_Task item:_
Could you reproduce, word for word, everything below from the line containing "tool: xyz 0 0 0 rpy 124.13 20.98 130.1" down to the line containing "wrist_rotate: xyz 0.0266", with both of those lines included and no others?

_Dataset extract:_

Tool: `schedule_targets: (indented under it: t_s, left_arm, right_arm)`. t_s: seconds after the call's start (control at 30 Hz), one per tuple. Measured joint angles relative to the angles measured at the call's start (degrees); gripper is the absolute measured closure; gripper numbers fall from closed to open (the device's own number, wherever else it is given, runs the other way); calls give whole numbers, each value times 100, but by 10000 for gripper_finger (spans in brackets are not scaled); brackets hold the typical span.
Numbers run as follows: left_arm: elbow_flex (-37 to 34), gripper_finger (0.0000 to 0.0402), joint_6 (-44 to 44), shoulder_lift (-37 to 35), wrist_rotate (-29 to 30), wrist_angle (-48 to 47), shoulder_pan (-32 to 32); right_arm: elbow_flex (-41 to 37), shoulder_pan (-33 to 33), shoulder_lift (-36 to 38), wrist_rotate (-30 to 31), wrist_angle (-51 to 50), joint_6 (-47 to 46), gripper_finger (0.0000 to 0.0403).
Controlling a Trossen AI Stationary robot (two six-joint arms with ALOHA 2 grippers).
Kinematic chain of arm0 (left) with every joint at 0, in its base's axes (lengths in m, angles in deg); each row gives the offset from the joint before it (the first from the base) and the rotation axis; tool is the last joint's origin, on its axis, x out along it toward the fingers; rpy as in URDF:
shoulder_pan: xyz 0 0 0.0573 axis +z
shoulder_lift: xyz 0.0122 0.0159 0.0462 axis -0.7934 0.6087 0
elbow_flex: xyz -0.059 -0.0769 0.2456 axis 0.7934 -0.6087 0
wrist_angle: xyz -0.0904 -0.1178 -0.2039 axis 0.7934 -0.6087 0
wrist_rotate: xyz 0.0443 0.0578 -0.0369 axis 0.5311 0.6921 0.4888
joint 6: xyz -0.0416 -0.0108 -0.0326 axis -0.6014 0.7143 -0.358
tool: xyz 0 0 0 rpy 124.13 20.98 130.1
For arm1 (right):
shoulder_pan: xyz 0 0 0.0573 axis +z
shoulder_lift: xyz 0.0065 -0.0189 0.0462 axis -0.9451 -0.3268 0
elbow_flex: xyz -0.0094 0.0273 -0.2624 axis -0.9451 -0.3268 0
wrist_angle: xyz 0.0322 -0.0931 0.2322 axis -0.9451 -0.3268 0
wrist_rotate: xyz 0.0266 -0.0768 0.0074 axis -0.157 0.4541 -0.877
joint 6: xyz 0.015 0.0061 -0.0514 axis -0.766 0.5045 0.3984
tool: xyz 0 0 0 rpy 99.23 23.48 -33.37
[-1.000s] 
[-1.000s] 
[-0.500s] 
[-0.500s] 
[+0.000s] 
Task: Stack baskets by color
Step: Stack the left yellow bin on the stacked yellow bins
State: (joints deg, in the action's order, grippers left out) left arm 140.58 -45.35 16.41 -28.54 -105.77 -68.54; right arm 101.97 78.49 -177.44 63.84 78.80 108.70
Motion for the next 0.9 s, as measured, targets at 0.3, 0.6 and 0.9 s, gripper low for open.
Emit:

_Final answer:_
tool: xyz 0 0 0 rpy 124.13 20.98 130.1
For arm1 (right):
shoulder_pan: xyz 0 0 0.0573 axis +z
shoulder_lift: xyz 0.0065 -0.0189 0.0462 axis -0.9451 -0.3268 0
elbow_flex: xyz -0.0094 0.0273 -0.2624 axis -0.9451 -0.3268 0
wrist_angle: xyz 0.0322 -0.0931 0.2322 axis -0.9451 -0.3268 0
wrist_rotate: xyz 0.0266 -0.0768 0.0074 axis -0.157 0.4541 -0.877

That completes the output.